Tuesday, 16 November 2010

Burton vs. London

Here's a fascinating insight into the rivalry between London and Burton brewers in the late 19th century. It's taken from evidence given by Mr. R. Bannister, Fellow of the Institute of Chemistry and of the Chemical and Microscopical Societies who had worked for more than 33 years in the Inland Revenue Laboratory.

"6246. (Chairman.) Then with respect to the percentage of sugar used in separate places. I take the case of Burton ; the Burton brewers used only 3.5% per cent, of sugar in 1886? —That is so.

6247. But in 1896 they used 9 per cent, of sugar ? —They did.

6248. If we take in the same way London brewers, they used about 12 per cent. in 1886? - 12.25 per cent.

6249. And in 1896 they used about 18.5 percent. ? —Yes, there has been a large increase in the quantity of sugar used in London.

6250. Is it not the case that there is a considerable competition between the London brewers and the Burton brewers? —In one particular kind of beer there is. In the ordinary London beer there is not such great competition, because what is called the London mild beer is all being manufactured in London, and sold cheaply to the public houses. In another description, bitter beer, there is competition, because the London brewers at the present time are very desirous if they can to produce a bitter beer of their own, instead of going to the Burton brewers for their supply.

6251. But this clientele outside the public-houses are rather bid for by the Burton brewers and the London brewers; and, therefore, there is a competition between these two sets of breweries for supplying this bitter beer ? —Yes, but a large number of London brewers confine themselves almost exclusively to the public-house trade, and not to the outside family trade.

6252. You think the Burton trade rather has the field, in spite of the competition of the London brewers in these bitter beers ? —I think so, on account of selling their beer through the bottlers, who supply grocers, and so get it into private consumption.

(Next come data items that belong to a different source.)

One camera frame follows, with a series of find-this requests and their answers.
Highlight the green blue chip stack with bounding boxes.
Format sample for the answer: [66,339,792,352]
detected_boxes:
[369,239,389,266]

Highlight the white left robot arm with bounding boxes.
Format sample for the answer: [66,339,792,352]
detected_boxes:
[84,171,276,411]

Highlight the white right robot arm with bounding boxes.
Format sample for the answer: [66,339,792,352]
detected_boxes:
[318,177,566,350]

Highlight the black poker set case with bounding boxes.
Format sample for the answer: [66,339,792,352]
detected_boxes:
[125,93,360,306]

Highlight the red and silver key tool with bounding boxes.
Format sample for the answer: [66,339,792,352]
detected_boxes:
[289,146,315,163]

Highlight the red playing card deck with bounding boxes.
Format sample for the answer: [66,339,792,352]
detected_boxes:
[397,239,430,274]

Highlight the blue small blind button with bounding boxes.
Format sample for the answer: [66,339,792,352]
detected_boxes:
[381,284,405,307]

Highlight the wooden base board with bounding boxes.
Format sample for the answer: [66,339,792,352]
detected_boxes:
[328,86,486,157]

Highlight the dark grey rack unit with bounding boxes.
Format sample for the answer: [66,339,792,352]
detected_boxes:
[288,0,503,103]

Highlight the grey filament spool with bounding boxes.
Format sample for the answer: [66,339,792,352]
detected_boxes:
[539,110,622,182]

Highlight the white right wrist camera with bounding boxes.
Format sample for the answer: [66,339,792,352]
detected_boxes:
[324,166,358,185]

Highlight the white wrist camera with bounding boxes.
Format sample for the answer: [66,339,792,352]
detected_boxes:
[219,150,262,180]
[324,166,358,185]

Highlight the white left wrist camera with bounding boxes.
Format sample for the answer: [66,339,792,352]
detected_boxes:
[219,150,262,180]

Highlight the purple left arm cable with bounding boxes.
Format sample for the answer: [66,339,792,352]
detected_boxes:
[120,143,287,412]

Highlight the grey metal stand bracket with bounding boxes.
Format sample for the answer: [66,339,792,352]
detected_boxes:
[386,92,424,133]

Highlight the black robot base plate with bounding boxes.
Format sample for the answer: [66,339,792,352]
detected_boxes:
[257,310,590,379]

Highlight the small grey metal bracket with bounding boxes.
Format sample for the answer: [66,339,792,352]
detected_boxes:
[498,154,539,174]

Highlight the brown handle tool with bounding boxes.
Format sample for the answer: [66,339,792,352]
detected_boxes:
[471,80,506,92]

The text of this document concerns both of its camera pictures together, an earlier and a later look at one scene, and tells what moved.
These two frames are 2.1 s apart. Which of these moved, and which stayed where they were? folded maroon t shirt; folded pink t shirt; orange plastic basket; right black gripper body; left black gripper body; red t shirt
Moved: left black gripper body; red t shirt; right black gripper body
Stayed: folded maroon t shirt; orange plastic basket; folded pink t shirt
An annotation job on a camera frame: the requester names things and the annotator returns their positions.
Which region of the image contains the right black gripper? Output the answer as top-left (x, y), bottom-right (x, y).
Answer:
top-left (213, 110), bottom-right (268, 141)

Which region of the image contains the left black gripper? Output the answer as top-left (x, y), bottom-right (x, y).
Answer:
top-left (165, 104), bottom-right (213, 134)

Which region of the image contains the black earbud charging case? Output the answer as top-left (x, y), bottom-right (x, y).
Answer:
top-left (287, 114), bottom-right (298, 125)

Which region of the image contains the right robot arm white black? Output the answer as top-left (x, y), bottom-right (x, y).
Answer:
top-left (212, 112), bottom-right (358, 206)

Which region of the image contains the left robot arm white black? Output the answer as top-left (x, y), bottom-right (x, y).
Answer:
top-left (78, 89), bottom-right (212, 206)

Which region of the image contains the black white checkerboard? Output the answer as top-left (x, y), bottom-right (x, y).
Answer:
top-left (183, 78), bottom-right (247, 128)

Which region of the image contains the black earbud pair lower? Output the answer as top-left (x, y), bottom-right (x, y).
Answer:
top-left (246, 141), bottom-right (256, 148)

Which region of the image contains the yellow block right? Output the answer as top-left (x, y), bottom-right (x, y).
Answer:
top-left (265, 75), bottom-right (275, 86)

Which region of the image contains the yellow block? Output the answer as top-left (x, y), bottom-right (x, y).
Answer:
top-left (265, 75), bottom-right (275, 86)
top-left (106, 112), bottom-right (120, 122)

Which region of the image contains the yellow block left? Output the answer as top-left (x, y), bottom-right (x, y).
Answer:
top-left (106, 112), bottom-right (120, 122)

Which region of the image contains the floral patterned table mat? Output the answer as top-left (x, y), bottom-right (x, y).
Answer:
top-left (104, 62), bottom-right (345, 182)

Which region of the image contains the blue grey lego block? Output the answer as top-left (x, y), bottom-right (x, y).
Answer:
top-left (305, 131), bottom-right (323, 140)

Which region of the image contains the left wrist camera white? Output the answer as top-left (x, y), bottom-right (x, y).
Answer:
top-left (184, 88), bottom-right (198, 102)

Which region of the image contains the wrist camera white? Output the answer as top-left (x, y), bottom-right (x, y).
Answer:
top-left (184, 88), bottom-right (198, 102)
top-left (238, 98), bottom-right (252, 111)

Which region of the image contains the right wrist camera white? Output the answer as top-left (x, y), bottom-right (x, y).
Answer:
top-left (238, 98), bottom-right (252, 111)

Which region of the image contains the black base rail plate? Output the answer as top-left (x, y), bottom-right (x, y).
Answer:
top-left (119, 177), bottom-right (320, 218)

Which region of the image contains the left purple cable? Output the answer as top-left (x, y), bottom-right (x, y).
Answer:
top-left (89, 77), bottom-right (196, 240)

6253. You do not consider that the fact of the London men using a larger percentage of sugar prevents them from competing with the Burton brewers ? —They do not use a large percentage of sugar generally in the bitter beers because the bitter beers are beers that have to be kept a considerable time, and they depend upon the time these beers are kept in store for fining them.

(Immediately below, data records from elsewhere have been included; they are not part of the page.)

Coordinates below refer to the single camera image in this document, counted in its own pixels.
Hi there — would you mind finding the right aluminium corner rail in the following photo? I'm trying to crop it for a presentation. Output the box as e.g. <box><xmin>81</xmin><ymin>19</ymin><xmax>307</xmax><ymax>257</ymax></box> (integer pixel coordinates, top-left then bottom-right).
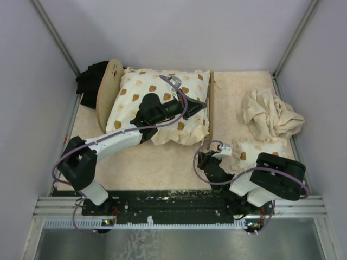
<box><xmin>272</xmin><ymin>0</ymin><xmax>320</xmax><ymax>79</ymax></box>

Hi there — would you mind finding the wooden pet bed frame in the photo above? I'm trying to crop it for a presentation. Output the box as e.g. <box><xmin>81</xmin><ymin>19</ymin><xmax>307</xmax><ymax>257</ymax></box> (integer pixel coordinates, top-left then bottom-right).
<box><xmin>96</xmin><ymin>58</ymin><xmax>214</xmax><ymax>146</ymax></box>

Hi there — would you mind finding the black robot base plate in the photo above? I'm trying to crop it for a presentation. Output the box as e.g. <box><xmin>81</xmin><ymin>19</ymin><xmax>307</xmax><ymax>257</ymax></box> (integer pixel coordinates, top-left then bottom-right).
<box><xmin>51</xmin><ymin>188</ymin><xmax>274</xmax><ymax>224</ymax></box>

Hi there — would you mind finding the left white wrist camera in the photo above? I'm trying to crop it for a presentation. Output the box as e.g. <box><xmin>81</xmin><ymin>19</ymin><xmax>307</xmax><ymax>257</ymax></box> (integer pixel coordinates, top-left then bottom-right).
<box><xmin>167</xmin><ymin>76</ymin><xmax>182</xmax><ymax>92</ymax></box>

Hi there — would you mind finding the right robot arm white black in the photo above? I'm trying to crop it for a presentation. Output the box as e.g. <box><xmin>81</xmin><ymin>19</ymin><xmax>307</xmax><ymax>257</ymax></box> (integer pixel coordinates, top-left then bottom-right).
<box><xmin>193</xmin><ymin>151</ymin><xmax>310</xmax><ymax>215</ymax></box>

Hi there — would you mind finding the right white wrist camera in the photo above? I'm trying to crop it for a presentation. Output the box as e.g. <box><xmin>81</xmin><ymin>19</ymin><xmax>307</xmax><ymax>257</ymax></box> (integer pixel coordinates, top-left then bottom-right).
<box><xmin>214</xmin><ymin>144</ymin><xmax>232</xmax><ymax>159</ymax></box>

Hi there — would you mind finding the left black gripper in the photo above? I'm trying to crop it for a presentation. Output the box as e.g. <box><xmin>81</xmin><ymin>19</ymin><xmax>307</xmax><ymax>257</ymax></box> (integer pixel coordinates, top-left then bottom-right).
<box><xmin>152</xmin><ymin>88</ymin><xmax>206</xmax><ymax>125</ymax></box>

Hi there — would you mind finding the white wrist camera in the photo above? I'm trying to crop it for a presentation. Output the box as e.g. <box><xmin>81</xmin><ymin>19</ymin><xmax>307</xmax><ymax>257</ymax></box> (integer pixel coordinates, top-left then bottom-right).
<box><xmin>167</xmin><ymin>76</ymin><xmax>182</xmax><ymax>92</ymax></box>
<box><xmin>214</xmin><ymin>144</ymin><xmax>232</xmax><ymax>159</ymax></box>

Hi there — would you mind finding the left aluminium corner rail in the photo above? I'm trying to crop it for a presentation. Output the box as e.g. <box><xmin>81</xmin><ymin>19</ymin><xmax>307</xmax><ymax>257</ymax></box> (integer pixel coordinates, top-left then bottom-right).
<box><xmin>35</xmin><ymin>0</ymin><xmax>82</xmax><ymax>78</ymax></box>

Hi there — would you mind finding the cream crumpled blanket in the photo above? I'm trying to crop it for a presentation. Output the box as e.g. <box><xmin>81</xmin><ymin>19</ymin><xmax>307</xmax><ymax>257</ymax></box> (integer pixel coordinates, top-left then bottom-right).
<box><xmin>241</xmin><ymin>89</ymin><xmax>305</xmax><ymax>140</ymax></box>

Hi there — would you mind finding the aluminium corner rail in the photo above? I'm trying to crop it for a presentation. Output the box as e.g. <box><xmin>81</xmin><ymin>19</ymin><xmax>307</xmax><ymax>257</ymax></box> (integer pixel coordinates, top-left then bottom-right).
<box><xmin>35</xmin><ymin>0</ymin><xmax>82</xmax><ymax>78</ymax></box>
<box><xmin>272</xmin><ymin>0</ymin><xmax>320</xmax><ymax>79</ymax></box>

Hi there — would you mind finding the black cloth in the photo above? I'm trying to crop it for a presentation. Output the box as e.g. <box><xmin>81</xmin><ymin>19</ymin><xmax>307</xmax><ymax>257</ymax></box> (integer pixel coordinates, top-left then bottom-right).
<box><xmin>76</xmin><ymin>61</ymin><xmax>109</xmax><ymax>109</ymax></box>

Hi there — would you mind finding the bear print white cushion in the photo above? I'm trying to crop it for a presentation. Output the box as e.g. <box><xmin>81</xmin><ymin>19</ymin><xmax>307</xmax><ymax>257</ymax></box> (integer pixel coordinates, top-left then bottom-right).
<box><xmin>104</xmin><ymin>68</ymin><xmax>214</xmax><ymax>146</ymax></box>

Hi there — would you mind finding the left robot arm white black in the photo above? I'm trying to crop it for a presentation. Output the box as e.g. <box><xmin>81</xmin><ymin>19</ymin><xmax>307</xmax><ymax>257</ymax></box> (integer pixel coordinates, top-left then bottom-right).
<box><xmin>57</xmin><ymin>93</ymin><xmax>207</xmax><ymax>215</ymax></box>

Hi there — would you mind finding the small bear print cloth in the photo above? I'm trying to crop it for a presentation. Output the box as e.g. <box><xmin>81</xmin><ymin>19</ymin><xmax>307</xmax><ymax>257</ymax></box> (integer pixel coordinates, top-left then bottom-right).
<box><xmin>230</xmin><ymin>138</ymin><xmax>287</xmax><ymax>173</ymax></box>

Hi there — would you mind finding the grey slotted cable duct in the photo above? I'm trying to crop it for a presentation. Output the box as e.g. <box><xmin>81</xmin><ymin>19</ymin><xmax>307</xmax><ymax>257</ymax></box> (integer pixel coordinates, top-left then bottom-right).
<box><xmin>43</xmin><ymin>215</ymin><xmax>264</xmax><ymax>231</ymax></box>

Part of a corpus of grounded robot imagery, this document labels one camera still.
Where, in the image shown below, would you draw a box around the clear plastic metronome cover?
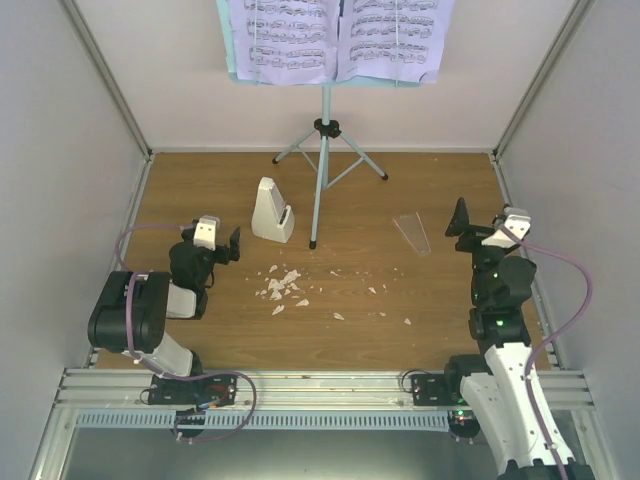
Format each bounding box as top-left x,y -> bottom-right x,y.
393,212 -> 431,256

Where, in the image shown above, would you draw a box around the white metronome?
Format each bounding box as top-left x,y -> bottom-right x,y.
251,177 -> 295,243

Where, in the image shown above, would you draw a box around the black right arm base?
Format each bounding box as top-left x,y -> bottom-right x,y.
399,369 -> 464,407

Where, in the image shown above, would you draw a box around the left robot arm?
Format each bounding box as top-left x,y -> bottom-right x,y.
87,216 -> 241,404

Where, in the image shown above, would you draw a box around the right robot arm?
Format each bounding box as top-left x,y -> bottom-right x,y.
442,198 -> 595,479

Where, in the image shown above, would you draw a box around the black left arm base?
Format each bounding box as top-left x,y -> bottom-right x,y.
139,374 -> 237,408

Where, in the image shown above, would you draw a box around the white debris pile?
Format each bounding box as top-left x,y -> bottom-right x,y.
239,260 -> 419,328

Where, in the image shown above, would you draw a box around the light blue music stand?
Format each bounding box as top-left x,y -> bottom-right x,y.
216,0 -> 435,250

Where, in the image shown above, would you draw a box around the white sheet music pages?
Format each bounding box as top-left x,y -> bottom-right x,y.
217,0 -> 457,87

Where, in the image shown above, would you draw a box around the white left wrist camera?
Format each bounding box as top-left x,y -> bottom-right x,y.
193,215 -> 220,251

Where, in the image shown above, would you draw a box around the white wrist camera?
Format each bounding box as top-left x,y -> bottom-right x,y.
481,206 -> 531,249
193,215 -> 220,251

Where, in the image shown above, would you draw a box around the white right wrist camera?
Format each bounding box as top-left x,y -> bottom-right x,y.
481,206 -> 531,249

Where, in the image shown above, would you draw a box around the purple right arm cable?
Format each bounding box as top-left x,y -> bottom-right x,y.
504,223 -> 596,480

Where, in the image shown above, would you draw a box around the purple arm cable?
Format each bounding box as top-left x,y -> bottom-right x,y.
504,223 -> 596,480
115,224 -> 259,446

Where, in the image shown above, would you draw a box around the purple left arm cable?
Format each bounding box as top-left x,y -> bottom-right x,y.
115,224 -> 259,446

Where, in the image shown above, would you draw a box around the aluminium front rail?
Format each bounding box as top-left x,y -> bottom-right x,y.
54,369 -> 593,411

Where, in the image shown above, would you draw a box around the slotted grey cable duct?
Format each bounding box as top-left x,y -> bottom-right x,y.
76,409 -> 449,432

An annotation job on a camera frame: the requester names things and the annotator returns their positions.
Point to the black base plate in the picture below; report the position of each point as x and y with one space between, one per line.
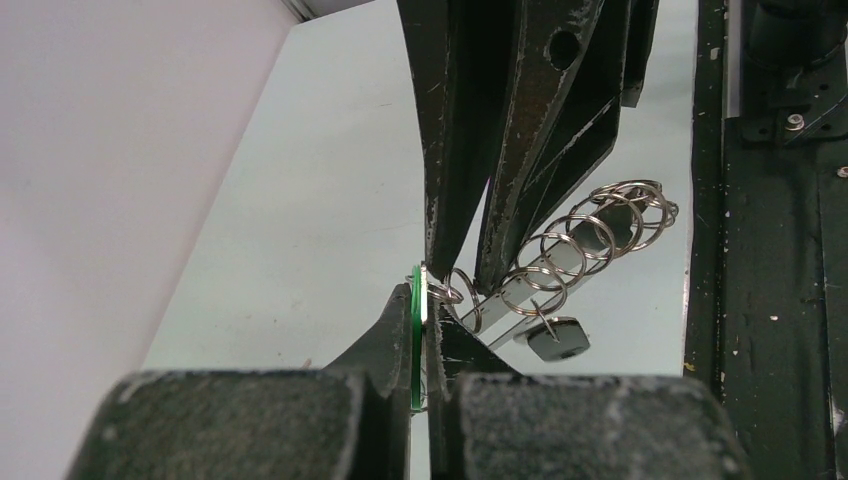
767 302

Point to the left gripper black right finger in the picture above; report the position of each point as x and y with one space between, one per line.
488 421

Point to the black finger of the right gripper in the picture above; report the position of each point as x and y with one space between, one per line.
460 55
574 66

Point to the green tagged key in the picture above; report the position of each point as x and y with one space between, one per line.
419 315

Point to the left aluminium frame post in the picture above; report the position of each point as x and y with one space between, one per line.
306 10

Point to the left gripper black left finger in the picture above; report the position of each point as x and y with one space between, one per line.
347 420

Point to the black headed key on ring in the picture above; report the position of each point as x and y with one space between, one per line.
558 339

6254. Do you think that if the London brewers used generally a less percentage of sugar they would he in a better position to defeat Bass and Allsopp and all these Burton brewers? —I do not think that at all. I think that competition would not come in with that particular beer of Bass's and other Burton brewers ; but the Bass and Allsopp class of brewers supply a very large quantity of mild beer apart from the bitter beer. Some of it — a small quantity, probably — contains sugar, no doubt."
"Minutes of evidence taken before the Departmental committee on beer materials", 1899, pages 235-236.

I can't let the comment pass about London brewers not using much sugar in their Pale Ales. That's total bollocks. As we saw last week, the grists of the Pale Ales from Barclay Perkins and Whitbread in the 1890's were 20% sugar. Actually slightly more than the average sugar usage of London brewers in 1896, given as 18.5%.

Intriguing that there was little competition in Mild Ale, as that was distributed principally through tied houses. But there was competition between London and Burton brewers in the Pale Ale trade.

One other point worth noting: the use of the term "bitter beer" rather than "Pale Ale". Yet some will still try and tell you that Bitter and Pale Ale are different styles.